Soils Group, School of Agriculture, Food and Wine and Waite Research Institute, The University of Adelaide, Waite Campus, Urrbrae, South Australia 5064, Australia.
Soils Group, School of Agriculture, Food and Wine and Waite Research Institute, The University of Adelaide, Waite Campus, Urrbrae, South Australia 5064, Australia; CSIRO, Land & Water, PMB 2, Glen Osmond SA 5064, Australia.
Chemosphere. 2015 Jan;119:99-104. doi: 10.1016/j.chemosphere.2014.05.066. Epub 2014 Jun 24.
Sorption of non-ionic organic compounds to soil is usually expressed as the carbon-normalized partition coefficient (KOC), because it is assumed that the main factor that influences the amount sorbed is the organic carbon content of the soil. However, KOC can vary by a factor of at least ten across a range of soils. We investigated two potential causes of variation in diuron KOC - organic matter-mineral interactions and organic matter chemistry - for a diverse set of 34 soils from Sri Lanka, representing a wide range of soil types. Treatment with hydrofluoric acid (HF-treatment) was used to concentrate soil organic matter. HF-treatment increased KOC for the majority of soils (average factor 2.4). We attribute this increase to the blocking of organic matter sorption sites in the whole soils by minerals. There was no significant correlation between KOC for the whole soils and KOC for the HF-treated soils, indicating that the importance of organic matter-mineral interactions varied greatly amongst these soils. There was as much variation in KOC across the HF-treated soils as there was across the whole soils, indicating that the nature of soil organic matter is also an important contributor to KOC variability. Organic matter chemistry, determined by solid-state (13)C nuclear magnetic resonance (NMR) spectroscopy, was correlated with KOC for the HF-treated soils. In particular, KOC increased with the aromatic C content (R=0.64, p=1×10(-6)), and decreased with O-alkyl C (R=-0.32, p=0.03) and alkyl C (R=-0.41, p=0.004) content.
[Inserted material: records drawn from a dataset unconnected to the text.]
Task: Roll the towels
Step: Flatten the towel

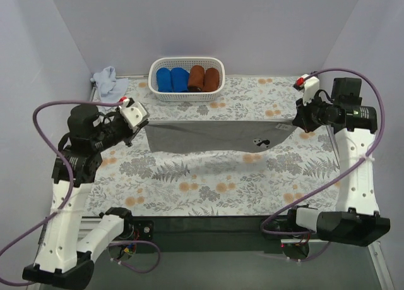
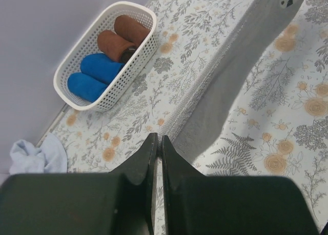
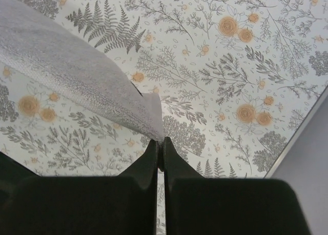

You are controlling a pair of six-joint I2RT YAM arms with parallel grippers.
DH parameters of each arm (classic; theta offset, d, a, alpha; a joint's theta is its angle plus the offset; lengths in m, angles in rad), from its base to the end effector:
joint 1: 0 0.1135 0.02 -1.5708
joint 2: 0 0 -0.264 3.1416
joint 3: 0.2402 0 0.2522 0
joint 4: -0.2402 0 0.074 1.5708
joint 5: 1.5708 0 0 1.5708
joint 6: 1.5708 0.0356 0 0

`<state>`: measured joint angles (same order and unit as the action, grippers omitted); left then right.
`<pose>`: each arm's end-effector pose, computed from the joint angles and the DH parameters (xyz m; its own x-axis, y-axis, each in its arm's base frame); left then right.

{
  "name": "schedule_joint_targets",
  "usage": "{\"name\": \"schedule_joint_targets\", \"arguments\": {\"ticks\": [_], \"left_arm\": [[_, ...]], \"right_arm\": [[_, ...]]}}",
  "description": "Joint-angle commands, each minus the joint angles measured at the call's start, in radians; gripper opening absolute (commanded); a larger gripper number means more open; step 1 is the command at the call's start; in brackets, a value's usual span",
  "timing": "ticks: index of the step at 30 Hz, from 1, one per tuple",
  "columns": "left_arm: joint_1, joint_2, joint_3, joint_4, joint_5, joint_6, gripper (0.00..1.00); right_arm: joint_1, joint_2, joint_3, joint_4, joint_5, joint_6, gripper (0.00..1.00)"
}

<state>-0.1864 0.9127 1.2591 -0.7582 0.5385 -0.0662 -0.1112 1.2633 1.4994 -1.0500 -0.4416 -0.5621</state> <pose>0.1582 -0.0484 0.4201 -0.4335 0.0240 -0.9008 0.5936 0.7598 -0.2654 0.2374 -0.0112 0.4036 -0.5093 -0.4279 -0.7466 -0.5469 0.8308 -0.1031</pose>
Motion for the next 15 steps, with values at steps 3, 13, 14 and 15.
{"name": "schedule_joint_targets", "arguments": {"ticks": [3,13,14,15], "left_arm": [[0.008,-0.084,0.042,-0.148,-0.061,0.046,0.00],[0.008,0.110,-0.216,0.075,-0.253,-0.003,0.00],[0.007,0.141,-0.231,0.103,-0.244,-0.010,0.00],[0.008,0.203,-0.242,0.155,-0.245,-0.032,0.00]], "right_arm": [[-0.010,-0.140,-0.047,-0.107,0.107,-0.117,0.01],[0.063,0.099,-0.117,0.078,0.121,-0.062,0.01],[0.082,0.179,-0.111,0.102,0.126,-0.052,0.01],[0.109,0.221,-0.093,0.120,0.145,-0.035,0.01]]}}
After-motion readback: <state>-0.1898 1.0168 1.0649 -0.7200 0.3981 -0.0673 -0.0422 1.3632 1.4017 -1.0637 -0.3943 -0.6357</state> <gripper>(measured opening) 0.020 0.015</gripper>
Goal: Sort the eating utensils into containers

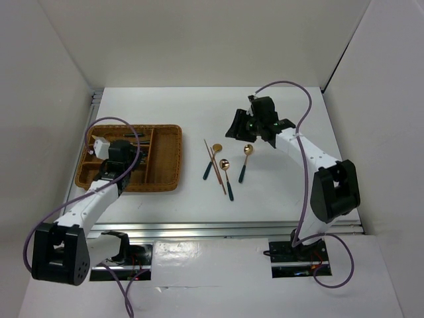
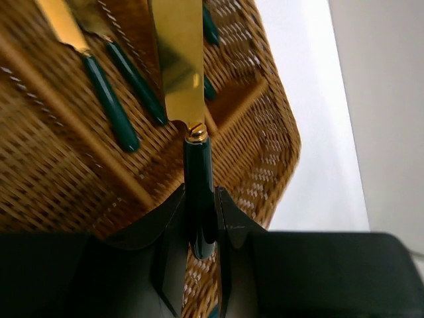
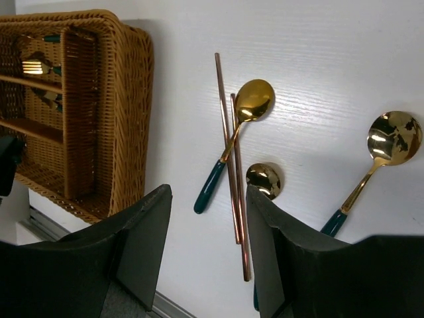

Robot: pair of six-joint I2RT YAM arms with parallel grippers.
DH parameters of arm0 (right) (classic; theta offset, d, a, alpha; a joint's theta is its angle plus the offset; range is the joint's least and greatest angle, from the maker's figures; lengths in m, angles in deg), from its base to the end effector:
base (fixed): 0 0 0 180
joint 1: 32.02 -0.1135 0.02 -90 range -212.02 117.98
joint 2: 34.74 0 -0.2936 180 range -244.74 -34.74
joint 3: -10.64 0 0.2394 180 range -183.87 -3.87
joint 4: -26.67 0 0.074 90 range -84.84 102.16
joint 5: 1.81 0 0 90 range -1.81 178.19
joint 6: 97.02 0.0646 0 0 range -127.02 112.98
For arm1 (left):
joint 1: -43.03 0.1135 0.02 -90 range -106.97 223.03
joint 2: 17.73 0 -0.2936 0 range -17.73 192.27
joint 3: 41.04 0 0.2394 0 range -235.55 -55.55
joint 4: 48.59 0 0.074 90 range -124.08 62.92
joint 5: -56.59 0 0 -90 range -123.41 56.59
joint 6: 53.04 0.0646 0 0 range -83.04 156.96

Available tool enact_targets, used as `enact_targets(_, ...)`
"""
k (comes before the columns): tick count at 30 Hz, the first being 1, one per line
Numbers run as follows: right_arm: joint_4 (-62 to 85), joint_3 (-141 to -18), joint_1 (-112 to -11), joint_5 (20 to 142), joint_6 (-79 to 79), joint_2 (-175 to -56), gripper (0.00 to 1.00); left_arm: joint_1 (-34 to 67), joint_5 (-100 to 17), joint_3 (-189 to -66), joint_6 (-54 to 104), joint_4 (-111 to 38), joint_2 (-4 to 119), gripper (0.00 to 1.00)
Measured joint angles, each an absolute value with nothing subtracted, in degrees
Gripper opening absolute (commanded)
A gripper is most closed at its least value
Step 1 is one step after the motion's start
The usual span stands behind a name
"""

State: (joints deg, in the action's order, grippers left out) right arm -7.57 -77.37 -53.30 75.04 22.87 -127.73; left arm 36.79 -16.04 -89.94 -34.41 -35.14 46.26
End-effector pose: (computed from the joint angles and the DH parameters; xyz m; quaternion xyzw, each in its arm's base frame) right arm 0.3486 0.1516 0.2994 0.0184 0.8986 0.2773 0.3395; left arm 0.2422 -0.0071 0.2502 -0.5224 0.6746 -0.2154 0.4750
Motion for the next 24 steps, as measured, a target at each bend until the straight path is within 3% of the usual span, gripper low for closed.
enact_targets(24, -7.79, -76.49, -52.57, 73.95, 21.36, -131.16, 0.55, 41.27, -12.98, -100.35, -54.74, -24.71, 63.9, 0.23)
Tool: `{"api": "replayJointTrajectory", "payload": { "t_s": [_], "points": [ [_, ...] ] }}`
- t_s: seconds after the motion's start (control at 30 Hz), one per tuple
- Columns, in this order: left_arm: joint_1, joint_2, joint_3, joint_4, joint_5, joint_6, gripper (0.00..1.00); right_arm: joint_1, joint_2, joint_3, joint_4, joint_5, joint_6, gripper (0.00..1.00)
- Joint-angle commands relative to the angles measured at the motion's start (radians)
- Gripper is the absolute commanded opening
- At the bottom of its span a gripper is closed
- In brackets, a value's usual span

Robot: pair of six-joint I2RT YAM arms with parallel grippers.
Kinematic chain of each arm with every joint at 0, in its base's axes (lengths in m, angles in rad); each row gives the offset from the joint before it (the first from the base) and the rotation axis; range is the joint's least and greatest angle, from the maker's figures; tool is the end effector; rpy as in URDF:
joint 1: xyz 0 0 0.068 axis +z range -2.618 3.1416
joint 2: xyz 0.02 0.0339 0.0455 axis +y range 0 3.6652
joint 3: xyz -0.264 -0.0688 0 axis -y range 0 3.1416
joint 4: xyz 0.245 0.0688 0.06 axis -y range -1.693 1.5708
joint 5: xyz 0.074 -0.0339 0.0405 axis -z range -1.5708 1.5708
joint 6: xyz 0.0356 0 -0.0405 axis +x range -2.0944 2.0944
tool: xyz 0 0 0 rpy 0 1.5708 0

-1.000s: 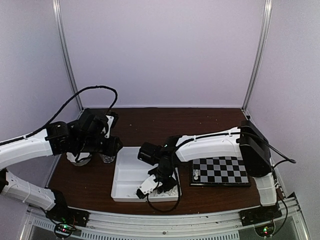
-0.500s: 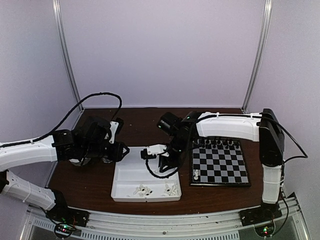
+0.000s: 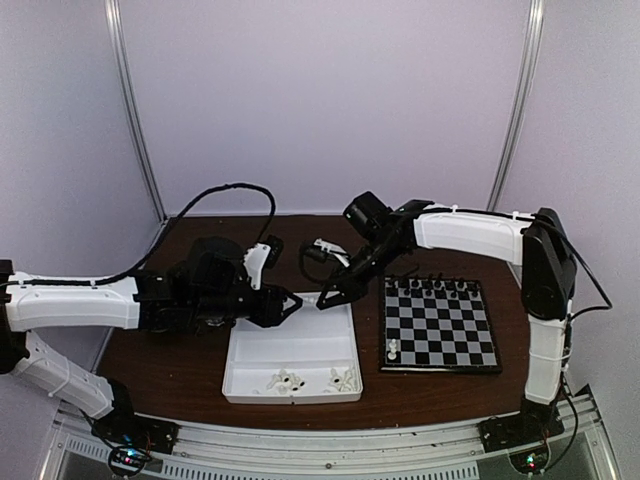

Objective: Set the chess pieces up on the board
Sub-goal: Pass from the right arm to the left

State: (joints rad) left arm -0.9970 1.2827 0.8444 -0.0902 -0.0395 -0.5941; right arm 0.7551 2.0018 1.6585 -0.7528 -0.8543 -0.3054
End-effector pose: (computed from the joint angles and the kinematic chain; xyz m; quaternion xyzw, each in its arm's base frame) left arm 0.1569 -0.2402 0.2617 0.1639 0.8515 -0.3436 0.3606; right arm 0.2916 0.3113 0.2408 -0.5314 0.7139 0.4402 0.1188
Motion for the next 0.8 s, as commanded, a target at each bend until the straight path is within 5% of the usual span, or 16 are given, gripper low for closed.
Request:
{"api": "replayJointTrajectory", "payload": {
  "t_s": [0.0,0.3,0.77],
  "points": [
    [-0.008,0.077,0.034,0.152,0.090,-0.047,0.42,0.006,-0.064,-0.016,0.056,-0.081,0.071,0.15],
    [-0.008,0.139,0.079,0.167,0.120,-0.071,0.31,-0.002,-0.095,-0.039,0.076,-0.094,0.080,0.16],
    [-0.008,0.108,0.049,0.189,0.011,-0.101,0.29,-0.002,-0.105,-0.053,0.088,-0.116,0.076,0.17]
  ]
}}
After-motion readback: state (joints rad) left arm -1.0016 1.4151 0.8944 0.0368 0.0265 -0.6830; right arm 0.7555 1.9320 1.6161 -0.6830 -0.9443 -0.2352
土壤对非离子有机化合物的吸附通常用碳归一化分配系数(KOC)来表示,因为人们认为影响吸附量的主要因素是土壤的有机碳含量。然而,KOC 在一系列土壤中至少可以相差 10 倍。我们研究了两种可能导致敌草隆 KOC 变化的原因——有机质-矿物相互作用和有机质化学——选择了来自斯里兰卡的 34 种具有广泛土壤类型的土壤。我们使用氢氟酸(HF 处理)来浓缩土壤有机质。HF 处理增加了大多数土壤的 KOC(平均增加 2.4 倍)。我们将这种增加归因于矿物质对整个土壤中有机质吸附位的封锁。整个土壤的 KOC 与 HF 处理土壤的 KOC 之间没有显著相关性,这表明有机质-矿物相互作用的重要性在这些土壤中差异很大。HF 处理土壤的 KOC 变化与整个土壤的 KOC 变化一样大,这表明土壤有机质的性质也是 KOC 变异性的一个重要贡献因素。通过固态(13)C 核磁共振(NMR)光谱确定的有机质化学性质与 HF 处理土壤的 KOC 相关。特别是,KOC 随芳香族 C 含量的增加而增加(R=0.64,p=1×10(-6)),随 O-烷基 C(R=-0.32,p=0.03)和烷基 C(R=-0.41,p=0.004)含量的增加而减少。